Unembedding: reverse engineering PII from lists of numbers

Capture this in your threat model

TLDR; When embedding your data, treat the embedded records with the same privacy and threat considerations as the corresponding source records.

Exploitation scenario: A team of data scientists working for a large multinational organisation have recently developed an advanced predictive modelling algorithm that processes and stores data in a vector format. The algorithm is groundbreaking, with applications in numerous industries ranging from managing climate change data to predicting stock market trends. The scientists shared their work with their international colleagues to facilitate global work.

These data vectors, containing sensitive and proprietary information, get embedded into their AI systems and databases globally.
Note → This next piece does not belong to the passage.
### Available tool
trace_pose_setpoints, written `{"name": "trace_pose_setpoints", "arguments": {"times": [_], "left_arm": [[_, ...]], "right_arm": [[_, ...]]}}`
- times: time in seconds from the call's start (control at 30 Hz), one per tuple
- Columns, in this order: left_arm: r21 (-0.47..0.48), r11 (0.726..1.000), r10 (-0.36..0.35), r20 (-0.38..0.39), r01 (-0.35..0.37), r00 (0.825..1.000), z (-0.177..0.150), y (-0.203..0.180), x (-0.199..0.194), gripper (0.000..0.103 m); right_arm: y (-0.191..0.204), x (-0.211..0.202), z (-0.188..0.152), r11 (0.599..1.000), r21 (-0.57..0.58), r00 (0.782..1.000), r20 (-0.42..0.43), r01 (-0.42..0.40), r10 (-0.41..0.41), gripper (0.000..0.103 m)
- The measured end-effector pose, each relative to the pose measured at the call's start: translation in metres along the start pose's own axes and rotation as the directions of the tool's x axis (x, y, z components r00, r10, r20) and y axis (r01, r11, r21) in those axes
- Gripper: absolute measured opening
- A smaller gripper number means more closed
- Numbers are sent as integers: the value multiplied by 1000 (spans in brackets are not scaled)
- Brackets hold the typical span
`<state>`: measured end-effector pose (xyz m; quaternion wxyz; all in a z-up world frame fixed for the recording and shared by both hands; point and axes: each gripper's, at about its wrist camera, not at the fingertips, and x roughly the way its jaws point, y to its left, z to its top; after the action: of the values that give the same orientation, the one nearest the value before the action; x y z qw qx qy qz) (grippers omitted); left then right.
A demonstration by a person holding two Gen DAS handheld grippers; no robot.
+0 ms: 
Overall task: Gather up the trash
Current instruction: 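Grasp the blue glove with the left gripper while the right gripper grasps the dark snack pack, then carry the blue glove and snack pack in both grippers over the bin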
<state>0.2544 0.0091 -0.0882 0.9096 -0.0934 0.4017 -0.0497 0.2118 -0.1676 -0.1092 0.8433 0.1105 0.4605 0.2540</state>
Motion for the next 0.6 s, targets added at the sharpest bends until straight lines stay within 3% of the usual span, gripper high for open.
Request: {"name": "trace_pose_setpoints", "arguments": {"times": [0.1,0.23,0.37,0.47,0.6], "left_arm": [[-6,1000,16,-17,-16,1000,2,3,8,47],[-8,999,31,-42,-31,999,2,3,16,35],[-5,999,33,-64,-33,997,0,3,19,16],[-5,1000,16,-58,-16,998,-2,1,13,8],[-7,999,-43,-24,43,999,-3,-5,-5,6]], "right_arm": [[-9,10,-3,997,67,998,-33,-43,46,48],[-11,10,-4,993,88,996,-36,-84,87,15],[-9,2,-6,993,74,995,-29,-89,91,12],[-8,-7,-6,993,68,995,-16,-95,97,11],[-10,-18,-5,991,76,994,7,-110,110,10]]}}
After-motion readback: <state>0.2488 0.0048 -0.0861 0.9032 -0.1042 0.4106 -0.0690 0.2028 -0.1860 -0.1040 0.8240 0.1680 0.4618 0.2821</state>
However, the data is supposedly secured using the company's in-house encryption software.

One day, an independent research team published a paper and tool to accurately reconstruct source data from embedded data in a vector store. They experimented with multiple types of vector stores, and they could consistently recover the original data.

Unaware of this development, the multinational corporation allows source vector data of the proprietary AI system to be embedded and shared across its many branches.

After reading the recent research paper, a rogue employee at one of the branches decided to exploit this vulnerability. Using the research team's tooling, he successfully reconstructed the source data from the embedded vectors within the company's AI system. This way, he gains access to highly valuable and sensitive proprietary information.

This fictitious scenario shows how strings of numbers representing embedded data can be reverse-engineered to access confidential and valuable information.

Dec 10 2023